また崔名誉教授は論文で「トランプ大統領は金正恩(キム・ジョンウン)国務委員長が非核化を受け入れれば経済の発展を支援し、大規模な援助をするというビッグディールを話すが、北は果たして改革・開放を望むだろうか」と問いかけた。北朝鮮は1980年代の東欧圏の社会主義国家とは違い、金氏一家の首領体制を維持しようとするからだ。
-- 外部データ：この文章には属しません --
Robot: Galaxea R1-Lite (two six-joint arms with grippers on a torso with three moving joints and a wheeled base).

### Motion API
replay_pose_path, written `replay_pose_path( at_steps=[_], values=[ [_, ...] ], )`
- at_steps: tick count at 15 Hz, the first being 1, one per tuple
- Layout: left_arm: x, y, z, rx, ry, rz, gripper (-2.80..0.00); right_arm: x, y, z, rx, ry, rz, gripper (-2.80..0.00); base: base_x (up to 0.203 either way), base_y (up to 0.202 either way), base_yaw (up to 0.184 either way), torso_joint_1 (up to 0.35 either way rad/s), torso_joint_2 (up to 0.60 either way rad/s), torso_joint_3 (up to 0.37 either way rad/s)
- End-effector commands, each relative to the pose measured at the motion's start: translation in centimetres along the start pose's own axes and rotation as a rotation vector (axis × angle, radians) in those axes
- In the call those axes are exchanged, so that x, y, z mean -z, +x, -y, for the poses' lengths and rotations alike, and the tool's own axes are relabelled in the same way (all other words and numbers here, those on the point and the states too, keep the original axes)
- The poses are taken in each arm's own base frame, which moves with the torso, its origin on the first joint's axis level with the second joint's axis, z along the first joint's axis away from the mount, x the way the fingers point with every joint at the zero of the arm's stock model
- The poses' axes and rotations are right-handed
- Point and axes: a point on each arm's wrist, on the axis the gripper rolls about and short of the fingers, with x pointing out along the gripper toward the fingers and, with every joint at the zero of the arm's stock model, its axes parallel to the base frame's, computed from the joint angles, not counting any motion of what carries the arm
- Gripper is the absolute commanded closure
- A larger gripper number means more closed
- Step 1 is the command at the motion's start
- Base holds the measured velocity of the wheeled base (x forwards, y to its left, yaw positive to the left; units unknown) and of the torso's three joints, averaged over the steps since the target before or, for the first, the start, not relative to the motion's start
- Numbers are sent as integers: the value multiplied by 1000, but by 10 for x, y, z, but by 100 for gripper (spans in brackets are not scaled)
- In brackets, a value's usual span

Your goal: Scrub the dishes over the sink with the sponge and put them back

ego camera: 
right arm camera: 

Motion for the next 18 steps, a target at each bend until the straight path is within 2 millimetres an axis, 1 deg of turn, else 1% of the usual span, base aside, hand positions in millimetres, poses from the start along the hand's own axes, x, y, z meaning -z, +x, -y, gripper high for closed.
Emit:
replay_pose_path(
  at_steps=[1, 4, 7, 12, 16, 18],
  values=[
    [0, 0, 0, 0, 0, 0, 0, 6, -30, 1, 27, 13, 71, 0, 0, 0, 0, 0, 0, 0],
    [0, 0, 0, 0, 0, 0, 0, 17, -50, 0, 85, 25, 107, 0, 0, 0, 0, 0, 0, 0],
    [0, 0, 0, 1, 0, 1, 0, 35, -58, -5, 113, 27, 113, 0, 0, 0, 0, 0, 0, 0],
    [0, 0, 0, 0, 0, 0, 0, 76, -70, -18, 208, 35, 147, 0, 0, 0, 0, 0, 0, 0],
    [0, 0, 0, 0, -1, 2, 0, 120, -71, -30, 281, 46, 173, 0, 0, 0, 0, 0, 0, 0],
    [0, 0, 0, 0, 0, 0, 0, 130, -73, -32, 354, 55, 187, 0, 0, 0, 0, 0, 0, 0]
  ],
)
中国の事例に見られるように経済開放は必然的に従来の体制や権力構造の変化を招き、改革勢力はこれを統制する政治的な基盤なしに門戸開放を図ることはできない。このため崔名誉教授は「韓国の南北鉄道連結、コロナ防疫協力、非武装地帯の平和地帯化、離散家族再会などの『暴走する援助型支援』にも北は応じないはず」と予想した。こうした点から、80年代の東欧社会主義国家のような北朝鮮の没落や、東西ドイツ統一のような事例を韓国に適用するには現実性が落ちるとも指摘した。

崔名誉教授は北朝鮮との平和共存に先立ち、野党との葛藤から解消することも注文した。「イデオロギー的な葛藤と進歩・保守の二極化が韓国の政治と民主主義を脅かしている。このような葛藤状況で南北間の平和共存を進展させることが可能なのか強い疑問を抱く」と述べながらだ。続いて「こうした中で平和共存を追求すれば、南北政府間の関係よりも韓国内の政府と野党の関係がさらに遠ざかるのではないだろうか」とし「何よりも政府と野党の距離を狭め、葛藤を緩和する問題に優先順位を置くべきだ」と勧告した。

崔名誉教授は5年単任の大統領制の限界のため対北朝鮮政策の連続性が落ちる点も指摘し、「長期的な観点で一貫性のある対北政策を追求するため、政府と野党の協力、与野党の合意が絶対的に必要だ」と強調した。